Clash of the Titans Review in the Style of the Film
Tuesday, April 13th, 2010

Review of Clash of the Titans in the style of the film.
Story OK but a bit like it was cobbled together for twitter.
Looked good. Nice costumes and props.
Mix of solid and good special effects.
Sound seemed a bit lacklustre. Might have been the system in the cinema.
Gods were great. So was Olympus. Would love to have seen more of it.
Were the hunters written to be played by Omid Djalili and Dwayne “The Rock” Johnson but they couldn’t get them: now that would be a double act I’d pay to see.
Nothing to say about Sam Worthington.
Felt like he needed to have screen time with someone to raise his game. Needed to be a bit of a bigger hero even if he was being man rather than god. Ok so I did have something to say. Lol.
Could they cram a couple more cameos in? The religious nutter could have been played by Russell Brand. Andy Serkis as the Kraken?
Yeh “Unleash the Kraken”.
Soundtrack felt it had fallen off the back of a lorry (the one gladiators’ soundtrack was on just with the wailing woman turned down to 4 from 11).
Who was who? Most only got a name check when they died.
Not very epic. Needed more flesh. Maybe longer than 106 minutes. More Greek legend for the SMS generation.
Despite all that enjoyed it as popcorn.
Solomon Kane
Saturday, February 27th, 2010

Just back from a night out with some friends for a meal and then on to see Solomon Kane at the Odeon in Liverpool 1. Before I get to the film good to see that the Odeon seems to have improved since the last couple of times I’ve been there. The cinema was clean and had enough staff.
Solomon Kane’s plot doesn’t stand out from other fantasy films. Where it does stand out is setting and acting. First the setting is unusual: early 17th century England with a mix of witchcraft, sorcery and puritans. It’s not history but it is a lot of pulp fun. I know some reviews have been upset by anachronisms. Again this is pulp fiction not historic re-enactment. Stop worrying about the flag being wrong – most of the audience don’t know and would have needed an explanation of who the ships belonged to if they’d flown a flag other than the union jack. That explanation would have been far more grating and story destroying than a flag being flown early.

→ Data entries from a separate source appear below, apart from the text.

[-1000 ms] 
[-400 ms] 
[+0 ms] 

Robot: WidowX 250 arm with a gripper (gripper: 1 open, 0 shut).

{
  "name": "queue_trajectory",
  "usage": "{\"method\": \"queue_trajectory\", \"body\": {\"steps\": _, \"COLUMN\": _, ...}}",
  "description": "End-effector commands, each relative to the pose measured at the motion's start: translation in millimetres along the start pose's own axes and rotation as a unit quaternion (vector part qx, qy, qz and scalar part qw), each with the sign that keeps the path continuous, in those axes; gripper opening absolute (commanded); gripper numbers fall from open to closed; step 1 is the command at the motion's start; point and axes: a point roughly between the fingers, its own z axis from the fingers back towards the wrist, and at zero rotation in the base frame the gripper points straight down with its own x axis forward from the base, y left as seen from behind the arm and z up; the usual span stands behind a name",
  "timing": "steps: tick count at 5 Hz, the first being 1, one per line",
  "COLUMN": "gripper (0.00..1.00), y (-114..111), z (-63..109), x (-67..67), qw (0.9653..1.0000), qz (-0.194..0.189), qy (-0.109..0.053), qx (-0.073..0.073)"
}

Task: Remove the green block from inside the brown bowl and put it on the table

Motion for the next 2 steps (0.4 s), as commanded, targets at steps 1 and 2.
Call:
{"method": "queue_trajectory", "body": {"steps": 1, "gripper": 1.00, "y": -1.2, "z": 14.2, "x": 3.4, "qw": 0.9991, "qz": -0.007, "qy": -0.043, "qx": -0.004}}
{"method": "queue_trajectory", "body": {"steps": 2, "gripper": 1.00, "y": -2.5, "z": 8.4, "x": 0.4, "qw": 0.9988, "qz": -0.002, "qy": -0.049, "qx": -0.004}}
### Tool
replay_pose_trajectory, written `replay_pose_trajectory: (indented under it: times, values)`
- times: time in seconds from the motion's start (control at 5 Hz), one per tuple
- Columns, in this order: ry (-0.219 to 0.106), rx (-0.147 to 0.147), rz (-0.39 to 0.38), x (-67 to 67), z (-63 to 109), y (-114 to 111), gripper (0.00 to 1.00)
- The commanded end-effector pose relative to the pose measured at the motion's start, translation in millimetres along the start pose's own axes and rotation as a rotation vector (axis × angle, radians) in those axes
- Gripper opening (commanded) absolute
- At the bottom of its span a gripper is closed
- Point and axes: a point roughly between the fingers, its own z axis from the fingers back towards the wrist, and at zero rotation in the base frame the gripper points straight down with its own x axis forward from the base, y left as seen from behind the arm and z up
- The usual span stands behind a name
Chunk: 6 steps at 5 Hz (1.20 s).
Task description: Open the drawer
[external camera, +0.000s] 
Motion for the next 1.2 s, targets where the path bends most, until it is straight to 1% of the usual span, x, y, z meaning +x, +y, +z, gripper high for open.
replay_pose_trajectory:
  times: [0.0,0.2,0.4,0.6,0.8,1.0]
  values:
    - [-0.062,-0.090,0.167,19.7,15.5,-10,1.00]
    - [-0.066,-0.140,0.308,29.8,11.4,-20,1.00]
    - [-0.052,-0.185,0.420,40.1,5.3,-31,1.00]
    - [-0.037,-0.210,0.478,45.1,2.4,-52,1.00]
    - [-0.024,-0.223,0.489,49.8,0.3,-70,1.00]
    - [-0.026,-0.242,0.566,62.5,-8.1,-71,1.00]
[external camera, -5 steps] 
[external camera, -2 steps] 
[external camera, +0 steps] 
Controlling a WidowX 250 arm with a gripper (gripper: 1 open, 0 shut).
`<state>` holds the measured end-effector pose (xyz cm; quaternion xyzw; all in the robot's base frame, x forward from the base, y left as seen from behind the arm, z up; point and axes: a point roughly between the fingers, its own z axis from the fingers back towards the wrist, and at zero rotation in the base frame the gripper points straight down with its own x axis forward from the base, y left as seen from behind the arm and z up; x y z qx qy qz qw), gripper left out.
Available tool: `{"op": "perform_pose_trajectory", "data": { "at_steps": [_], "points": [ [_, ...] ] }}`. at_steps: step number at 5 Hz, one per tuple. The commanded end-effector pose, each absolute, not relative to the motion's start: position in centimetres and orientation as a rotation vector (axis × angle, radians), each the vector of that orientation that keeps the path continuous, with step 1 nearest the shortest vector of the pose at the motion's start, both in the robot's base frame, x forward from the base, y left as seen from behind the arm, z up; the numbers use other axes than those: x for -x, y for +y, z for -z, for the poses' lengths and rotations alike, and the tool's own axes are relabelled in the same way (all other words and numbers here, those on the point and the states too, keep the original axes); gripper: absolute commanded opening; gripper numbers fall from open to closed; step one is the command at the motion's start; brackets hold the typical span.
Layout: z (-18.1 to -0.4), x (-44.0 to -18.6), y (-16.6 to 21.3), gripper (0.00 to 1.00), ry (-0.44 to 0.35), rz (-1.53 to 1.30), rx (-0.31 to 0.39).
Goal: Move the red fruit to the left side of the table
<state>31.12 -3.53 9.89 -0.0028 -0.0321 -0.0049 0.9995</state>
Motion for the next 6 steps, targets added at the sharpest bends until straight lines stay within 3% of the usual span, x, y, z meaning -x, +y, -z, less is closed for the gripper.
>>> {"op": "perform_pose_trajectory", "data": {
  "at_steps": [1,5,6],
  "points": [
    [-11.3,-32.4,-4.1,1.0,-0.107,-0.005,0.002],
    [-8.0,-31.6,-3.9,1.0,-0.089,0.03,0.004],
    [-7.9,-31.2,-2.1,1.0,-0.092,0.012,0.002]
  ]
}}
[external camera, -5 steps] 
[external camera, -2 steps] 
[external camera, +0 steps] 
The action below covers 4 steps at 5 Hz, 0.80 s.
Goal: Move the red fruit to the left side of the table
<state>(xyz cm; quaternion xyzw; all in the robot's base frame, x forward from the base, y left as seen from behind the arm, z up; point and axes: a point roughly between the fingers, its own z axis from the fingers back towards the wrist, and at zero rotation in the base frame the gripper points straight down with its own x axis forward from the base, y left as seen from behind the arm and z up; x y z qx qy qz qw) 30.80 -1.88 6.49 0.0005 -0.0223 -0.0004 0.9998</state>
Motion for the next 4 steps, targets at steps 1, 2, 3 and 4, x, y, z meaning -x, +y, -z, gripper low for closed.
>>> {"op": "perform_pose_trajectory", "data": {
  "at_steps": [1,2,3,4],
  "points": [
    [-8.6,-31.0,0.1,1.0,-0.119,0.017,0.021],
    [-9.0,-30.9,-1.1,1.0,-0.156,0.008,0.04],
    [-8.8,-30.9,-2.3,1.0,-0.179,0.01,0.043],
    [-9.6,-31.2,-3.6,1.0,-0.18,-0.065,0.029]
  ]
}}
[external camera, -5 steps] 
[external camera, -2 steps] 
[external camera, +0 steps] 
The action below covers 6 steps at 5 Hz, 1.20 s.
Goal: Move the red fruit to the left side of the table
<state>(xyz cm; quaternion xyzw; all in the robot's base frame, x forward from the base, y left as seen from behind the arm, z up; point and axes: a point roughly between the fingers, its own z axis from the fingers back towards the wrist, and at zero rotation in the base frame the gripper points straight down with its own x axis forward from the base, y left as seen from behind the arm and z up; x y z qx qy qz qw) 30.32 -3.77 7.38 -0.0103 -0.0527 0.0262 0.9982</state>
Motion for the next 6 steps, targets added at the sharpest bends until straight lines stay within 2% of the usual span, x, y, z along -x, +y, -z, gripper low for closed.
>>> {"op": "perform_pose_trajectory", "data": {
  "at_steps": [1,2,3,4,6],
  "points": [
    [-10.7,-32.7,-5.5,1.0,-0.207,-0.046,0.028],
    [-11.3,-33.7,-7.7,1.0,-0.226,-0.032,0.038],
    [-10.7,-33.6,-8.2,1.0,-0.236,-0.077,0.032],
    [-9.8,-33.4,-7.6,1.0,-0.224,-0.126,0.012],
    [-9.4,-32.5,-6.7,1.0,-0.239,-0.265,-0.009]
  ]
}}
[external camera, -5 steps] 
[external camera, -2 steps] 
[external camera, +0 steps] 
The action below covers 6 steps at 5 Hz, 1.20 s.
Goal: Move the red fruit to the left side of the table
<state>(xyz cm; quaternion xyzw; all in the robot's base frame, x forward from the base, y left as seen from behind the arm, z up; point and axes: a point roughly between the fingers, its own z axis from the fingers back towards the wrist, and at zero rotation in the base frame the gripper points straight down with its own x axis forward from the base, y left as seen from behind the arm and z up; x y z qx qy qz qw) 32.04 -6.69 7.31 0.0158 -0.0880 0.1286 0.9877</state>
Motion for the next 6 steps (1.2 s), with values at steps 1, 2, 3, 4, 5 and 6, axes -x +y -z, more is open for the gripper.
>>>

Solomon Kane’s cinematography and design is of the mud, rain and dirt school previously used for films like Bother Hood of the Wolf and Plunkett & Macleane. The CGI is competent and doesn’t distract by being overly flashy.
The action is built up of small scale skirmishes but then, that is more in fitting with the setting. Anyone worrying about the flag ought to be even more worried about explaining away a major uprising during the last years of Queen Elizabeth’s reign rather than a little local difficulty. Sticking with small skirmishes also allows the action to remain personal, focussed on Kane.
As with the plot the dialogue is clichéd peppered with biblical quotes which could have been disastrous. The quality acting which delivers the lines straight without slipping into camp manages to turn lines like “Hold you dogs!” into pulp gold. Kane’s West Country accent was also a joy – forget songs about combine harvesters it added yet more flavour to the film.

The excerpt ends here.